Yip spent nine months perfecting his signature dish, camphor wood-smoked goose
One of those collaborations was at 102 House in Shanghai, a two-Michelin-starred and 50 Best Discovery restaurant. Its chef, Xu Jingye, cites Yip as one of his mentors. “Danny and I have never worked together, but we communicate a lot, and he taught me how to master the layers of flavour in Chinese food,” says Xu. “Danny breaks the inherent thinking about our food, yet it is unmistakably Chinese.”
Xu believes that Yip influenced a huge number of chefs and home cooks in the Guandong region through his long-running and widely read food column in Chinese-language newspaper Apple Daily, which ceased publication in 2021. “Even before we met, I was reading his articles, and they had a great influence not only on me, but on everyone who loves food,” says Xu.
Daniel Calvert, whose restaurant Sézanne in Tokyo ranked No.2 on Asia’s 50 Best Restaurants list in 2023, believes Yip’s influence goes beyond Chinese chefs. “By coincidence, The Chairman was the first restaurant I dined at when I moved to Hong Kong in 2016 and it was fantastic,” recalls the British-born chef.
The two have since become good friends, and Calvert says he has learned much from his fellow chef: “He is multifaceted and has so much experience and wisdom and can talk about anything, not just food.” Calvert highlights the impact Yip has had on educating diners about the importance of quality ingredients and nurturing relationships with suppliers, paving the way for other Hong Kong restaurants to follow suit.
Crispy aged eel and salted pork belly claypot rice
“When you go to The Chairman you understand why it’s worth paying for, because the peas are so sweet and precious and the crab meat on top of your sticky rice is so perfectly picked,” says Calvert. “And no one gets better flower crabs than Danny.
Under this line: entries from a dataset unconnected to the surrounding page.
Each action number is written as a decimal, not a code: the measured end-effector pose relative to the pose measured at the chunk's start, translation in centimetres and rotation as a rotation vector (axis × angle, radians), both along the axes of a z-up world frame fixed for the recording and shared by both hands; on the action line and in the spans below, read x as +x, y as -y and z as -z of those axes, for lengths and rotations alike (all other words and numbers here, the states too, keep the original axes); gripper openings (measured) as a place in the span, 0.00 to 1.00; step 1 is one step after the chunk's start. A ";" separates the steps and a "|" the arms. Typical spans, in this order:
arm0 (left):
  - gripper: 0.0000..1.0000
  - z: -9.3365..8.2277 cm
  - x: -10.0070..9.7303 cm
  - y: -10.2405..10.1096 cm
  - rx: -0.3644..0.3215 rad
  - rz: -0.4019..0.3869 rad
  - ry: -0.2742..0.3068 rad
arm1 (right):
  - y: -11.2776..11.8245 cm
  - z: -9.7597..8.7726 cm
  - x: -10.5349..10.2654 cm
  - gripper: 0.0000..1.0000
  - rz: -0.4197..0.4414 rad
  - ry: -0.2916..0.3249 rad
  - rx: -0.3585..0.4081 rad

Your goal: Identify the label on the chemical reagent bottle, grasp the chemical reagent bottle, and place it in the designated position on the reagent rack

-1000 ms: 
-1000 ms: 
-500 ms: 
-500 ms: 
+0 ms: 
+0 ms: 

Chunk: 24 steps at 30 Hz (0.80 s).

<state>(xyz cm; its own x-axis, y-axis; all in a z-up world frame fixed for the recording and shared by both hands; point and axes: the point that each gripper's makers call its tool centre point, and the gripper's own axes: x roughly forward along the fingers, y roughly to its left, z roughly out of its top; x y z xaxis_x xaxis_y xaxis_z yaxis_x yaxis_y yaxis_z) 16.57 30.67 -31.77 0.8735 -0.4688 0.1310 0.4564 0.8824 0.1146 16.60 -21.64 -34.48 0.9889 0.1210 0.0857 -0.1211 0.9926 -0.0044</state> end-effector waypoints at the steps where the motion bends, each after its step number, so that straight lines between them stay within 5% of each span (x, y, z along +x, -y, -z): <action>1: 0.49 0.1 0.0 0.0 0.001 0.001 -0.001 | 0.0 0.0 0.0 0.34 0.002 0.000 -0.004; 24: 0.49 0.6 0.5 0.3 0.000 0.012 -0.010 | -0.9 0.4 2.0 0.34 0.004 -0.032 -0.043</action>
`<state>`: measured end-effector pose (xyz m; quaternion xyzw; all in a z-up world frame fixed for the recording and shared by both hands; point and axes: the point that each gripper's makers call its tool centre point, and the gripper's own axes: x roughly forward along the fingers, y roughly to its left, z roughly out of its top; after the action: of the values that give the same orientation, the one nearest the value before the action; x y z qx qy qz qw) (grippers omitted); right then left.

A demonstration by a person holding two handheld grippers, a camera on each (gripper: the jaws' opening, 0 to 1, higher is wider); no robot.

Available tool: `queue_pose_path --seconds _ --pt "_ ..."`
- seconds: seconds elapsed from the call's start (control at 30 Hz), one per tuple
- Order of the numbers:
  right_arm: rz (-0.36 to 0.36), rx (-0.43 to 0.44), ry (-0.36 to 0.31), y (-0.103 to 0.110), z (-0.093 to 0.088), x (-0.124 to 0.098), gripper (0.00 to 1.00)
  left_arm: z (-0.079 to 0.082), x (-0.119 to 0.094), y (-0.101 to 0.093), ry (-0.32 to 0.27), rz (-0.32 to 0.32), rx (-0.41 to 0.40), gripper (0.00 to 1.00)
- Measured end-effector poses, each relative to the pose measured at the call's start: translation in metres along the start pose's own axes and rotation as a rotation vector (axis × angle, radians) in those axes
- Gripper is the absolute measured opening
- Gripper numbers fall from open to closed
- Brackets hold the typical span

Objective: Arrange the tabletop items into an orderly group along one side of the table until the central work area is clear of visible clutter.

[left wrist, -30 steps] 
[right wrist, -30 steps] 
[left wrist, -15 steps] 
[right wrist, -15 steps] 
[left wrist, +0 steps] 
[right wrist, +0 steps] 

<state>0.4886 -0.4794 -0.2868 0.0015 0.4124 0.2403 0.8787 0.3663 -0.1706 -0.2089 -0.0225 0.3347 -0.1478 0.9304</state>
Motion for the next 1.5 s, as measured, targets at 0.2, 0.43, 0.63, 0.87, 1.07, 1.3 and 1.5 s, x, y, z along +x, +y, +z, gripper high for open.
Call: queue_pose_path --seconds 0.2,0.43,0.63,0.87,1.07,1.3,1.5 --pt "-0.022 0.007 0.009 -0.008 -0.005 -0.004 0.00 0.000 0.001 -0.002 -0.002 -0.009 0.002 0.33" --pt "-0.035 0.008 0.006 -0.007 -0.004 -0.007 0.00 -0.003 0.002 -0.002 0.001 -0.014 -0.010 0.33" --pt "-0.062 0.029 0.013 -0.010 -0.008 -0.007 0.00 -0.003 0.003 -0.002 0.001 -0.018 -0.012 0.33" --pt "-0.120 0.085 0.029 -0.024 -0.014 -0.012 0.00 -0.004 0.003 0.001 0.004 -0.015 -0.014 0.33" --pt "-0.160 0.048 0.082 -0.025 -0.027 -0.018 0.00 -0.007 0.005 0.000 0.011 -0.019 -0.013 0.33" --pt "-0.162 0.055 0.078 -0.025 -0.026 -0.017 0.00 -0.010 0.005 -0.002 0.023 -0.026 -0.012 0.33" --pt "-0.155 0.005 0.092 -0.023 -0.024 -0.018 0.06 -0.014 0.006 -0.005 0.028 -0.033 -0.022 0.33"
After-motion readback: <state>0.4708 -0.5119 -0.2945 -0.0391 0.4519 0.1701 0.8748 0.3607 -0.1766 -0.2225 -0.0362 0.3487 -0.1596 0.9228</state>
It takes so much work and time to build those relationships [with suppliers] to secure the best.”
Calvert sees The Chairman as a gateway restaurant accessible to non-Chinese diners, notwithstanding the challenges in bagging a booking. “Danny has long flown the flag not just for Cantonese food but Hong Kong food. I don’t know any visiting chefs or industry people who don’t want to dine there,” he adds.
The restaurant’s popularity and success is all the more remarkable because it has been driven almost entirely through word of mouth, with little marketing and PR and minimal social media presence.
Yip, however, does not see himself as an icon and considers discussion of legacy premature. “I don’t feel that we have done enough to leave a legacy. We have some new recipes and dishes, but that’s it,” he says.
Danny Yip’s efforts have helped to bring Chinese cuisine to the forefront of the Asian culinary scene
He also worries about the challenges of attracting young chefs, especially in Hong Kong. He credits the success of The Chairman to the stability of his team, most of who have been with the restaurant more than a decade, both in the kitchen and on the floor. But with most of them also aged over 50 now, Yip is aware of the need for younger talent.
“Our recipes and methods are so different that it takes three to four years to train someone to cook the way we do, even if they have experience working in restaurants. To remain consistently good, we must start the process now,” he explains. A partial solution is the recruitment of staff from mainland China, where more young chefs are keen to cook Chinese food.
Meanwhile, Yip and his kitchen team, led by head chef and long-time collaborator Kwok Keung Tung, remain focused on cooking the very best food possible. There are no plans to expand, and Yip points out that when the restaurant moved to new premises in Central, they actually reduced the number of covers, but installed a larger kitchen.
“I think we will still be around in the next five to 10 years but beyond that, I have no idea. We just have to keep getting better and make sure our customers are happy.” It is this humble, straightforward philosophy of continuous improvement that has elevated Danny Yip to iconic status – whether he likes it or not.